Your instructions:
Everything in the listing should be transcribed exactly, apart from the pictures.

*** Dataset content ***

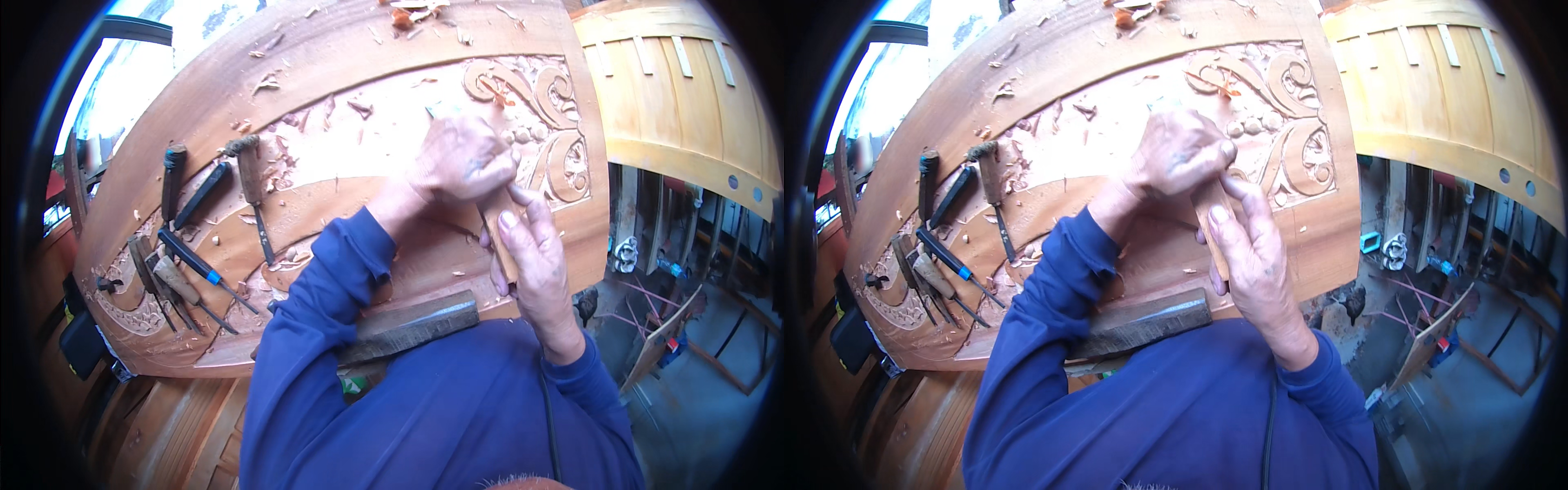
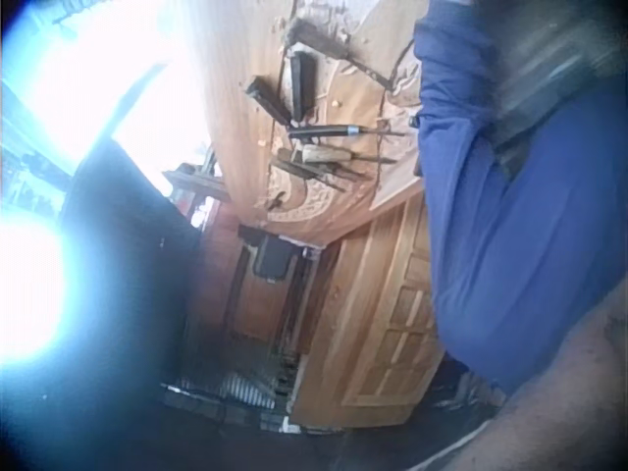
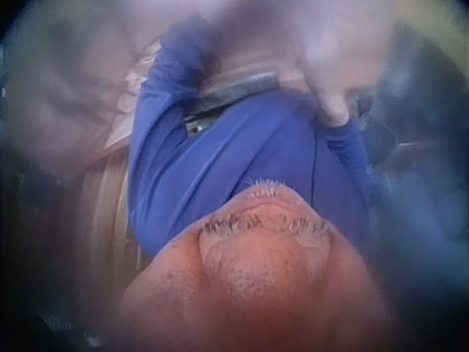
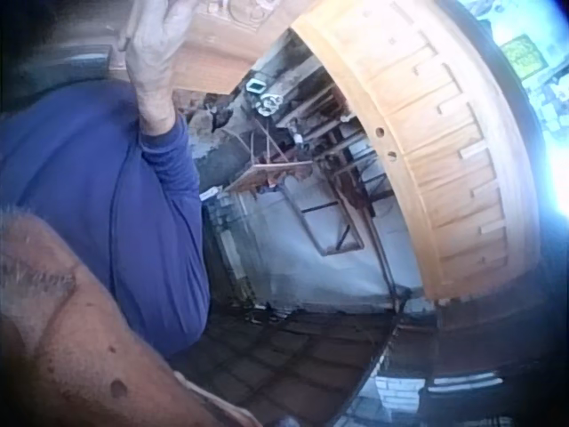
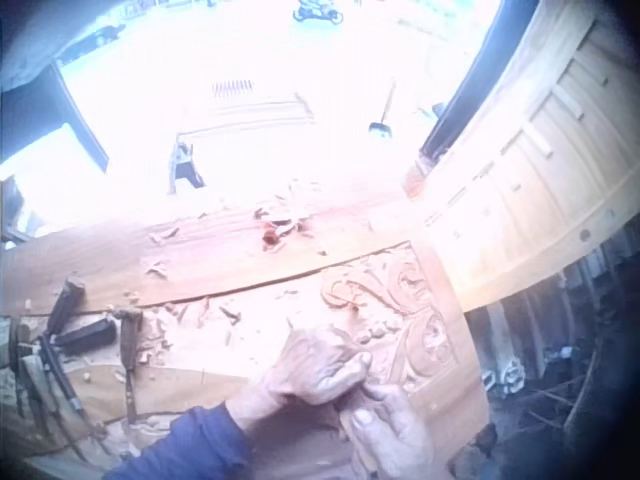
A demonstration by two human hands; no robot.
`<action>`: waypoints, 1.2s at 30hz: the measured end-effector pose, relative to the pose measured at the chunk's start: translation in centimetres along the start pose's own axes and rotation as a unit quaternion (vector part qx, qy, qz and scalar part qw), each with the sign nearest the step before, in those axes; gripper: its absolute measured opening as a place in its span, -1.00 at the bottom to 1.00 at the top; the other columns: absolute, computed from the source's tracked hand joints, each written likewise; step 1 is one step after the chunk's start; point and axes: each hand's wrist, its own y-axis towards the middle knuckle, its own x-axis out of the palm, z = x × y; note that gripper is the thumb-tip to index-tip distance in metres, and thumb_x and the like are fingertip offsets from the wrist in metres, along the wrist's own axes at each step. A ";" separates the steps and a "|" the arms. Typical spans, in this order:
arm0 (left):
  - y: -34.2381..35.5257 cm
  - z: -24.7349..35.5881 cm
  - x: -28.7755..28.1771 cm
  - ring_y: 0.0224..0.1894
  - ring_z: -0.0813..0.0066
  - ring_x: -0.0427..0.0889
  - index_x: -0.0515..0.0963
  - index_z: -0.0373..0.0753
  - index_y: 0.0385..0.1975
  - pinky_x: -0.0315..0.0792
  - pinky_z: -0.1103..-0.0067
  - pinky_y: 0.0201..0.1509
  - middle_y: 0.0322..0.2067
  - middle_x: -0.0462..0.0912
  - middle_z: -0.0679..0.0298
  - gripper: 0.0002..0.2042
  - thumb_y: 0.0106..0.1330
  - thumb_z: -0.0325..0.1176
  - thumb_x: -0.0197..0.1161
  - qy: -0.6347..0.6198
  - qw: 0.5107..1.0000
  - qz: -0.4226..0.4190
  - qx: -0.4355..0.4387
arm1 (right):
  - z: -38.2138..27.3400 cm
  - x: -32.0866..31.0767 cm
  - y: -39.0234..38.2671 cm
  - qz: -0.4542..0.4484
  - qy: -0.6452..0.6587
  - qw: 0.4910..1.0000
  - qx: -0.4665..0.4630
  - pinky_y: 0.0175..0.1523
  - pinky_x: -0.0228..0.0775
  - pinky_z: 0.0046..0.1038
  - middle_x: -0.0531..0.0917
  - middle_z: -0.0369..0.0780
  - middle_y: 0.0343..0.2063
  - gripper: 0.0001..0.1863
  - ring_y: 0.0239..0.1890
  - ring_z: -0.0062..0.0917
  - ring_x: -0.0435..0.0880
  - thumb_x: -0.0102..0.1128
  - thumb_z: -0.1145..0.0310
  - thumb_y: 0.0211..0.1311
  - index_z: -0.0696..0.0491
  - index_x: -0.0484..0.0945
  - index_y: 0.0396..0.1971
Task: The person carves decorative floral patterns into a large wooden panel using a chisel, periodically wiping away wood shavings by hand.
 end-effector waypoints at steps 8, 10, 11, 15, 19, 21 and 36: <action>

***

The answer:
A demonstration by two human hands; no robot.
`<action>`: waypoints, 1.2s at 30hz: the measured end-effector pose, relative to the pose measured at the chunk's start: translation in centimetres along the start pose's own axes and rotation as a unit quaternion (vector part qx, qy, qz and scalar part qw), each with the sign nearest the step before, in those axes; gripper: its absolute measured opening as a place in its span, -1.00 at the bottom to 1.00 at the top; the other columns: absolute, computed from the source's tracked hand joints, each written likewise; step 1 is one step after the chunk's start; point and axes: each hand's wrist, its own y-axis towards the middle knuckle, its own x-axis out of the palm, z = x × y; note that gripper is the thumb-tip to index-tip distance in metres, and thumb_x and the like are fingertip offsets from the wrist in metres, along the wrist's own axes at each step. A ";" separates the steps and a "|" the arms. Typical spans, in this order:
arm0 (left):
  - y: -34.2381..35.5257 cm
  - z: -24.7349..35.5881 cm
  - x: -28.7755..28.1771 cm
  - ring_y: 0.0224..0.1894
  - ring_z: -0.0813..0.0066
  - ring_x: -0.0427..0.0889
  - index_x: -0.0515..0.0963
  - index_z: -0.0373..0.0753
  - index_y: 0.0385..0.1975
  - pinky_x: -0.0315..0.0792
  - pinky_z: -0.1103..-0.0067
  - pinky_y: 0.0201..0.1509
  - middle_y: 0.0322..0.2067
  - middle_x: -0.0462..0.0912
  - middle_z: -0.0679..0.0298
  - gripper: 0.0002..0.2042
  - thumb_y: 0.0106..0.1330
  - thumb_z: -0.0325..0.1176
  - thumb_x: -0.0197..0.1161
  - qy: -0.6347..0.6198
  - qw: 0.5107..1.0000
  - qz: -0.4226..0.4190
  - qx: -0.4355..0.4387
arm1 (right):
  - z: -38.2138..27.3400 cm
  - x: -32.0866..31.0767 cm
  - y: -39.0234..38.2671 cm
  - qz: -0.4542..0.4484
  - qy: -0.6452..0.6587
  - qw: 0.4910..1.0000
  - qx: -0.4665..0.4630
  - pinky_y: 0.0175..0.1523
  - pinky_x: -0.0228..0.0775
  - pinky_z: 0.0046..0.1038
  - middle_x: -0.0531..0.0917
  - middle_z: -0.0369..0.0780
  - middle_y: 0.0343..0.2063
  - gripper: 0.0001..0.1863
  - ring_y: 0.0239..0.1890
  - ring_z: -0.0062..0.0917
  - ring_x: -0.0435..0.0880
  - thumb_x: -0.0102..0.1128
  - thumb_z: -0.1145..0.0310
  - thumb_y: 0.0211..0.1311
  - index_z: -0.0696..0.0491
  - index_x: -0.0484..0.0945
  - index_y: 0.0396..0.1971
Task: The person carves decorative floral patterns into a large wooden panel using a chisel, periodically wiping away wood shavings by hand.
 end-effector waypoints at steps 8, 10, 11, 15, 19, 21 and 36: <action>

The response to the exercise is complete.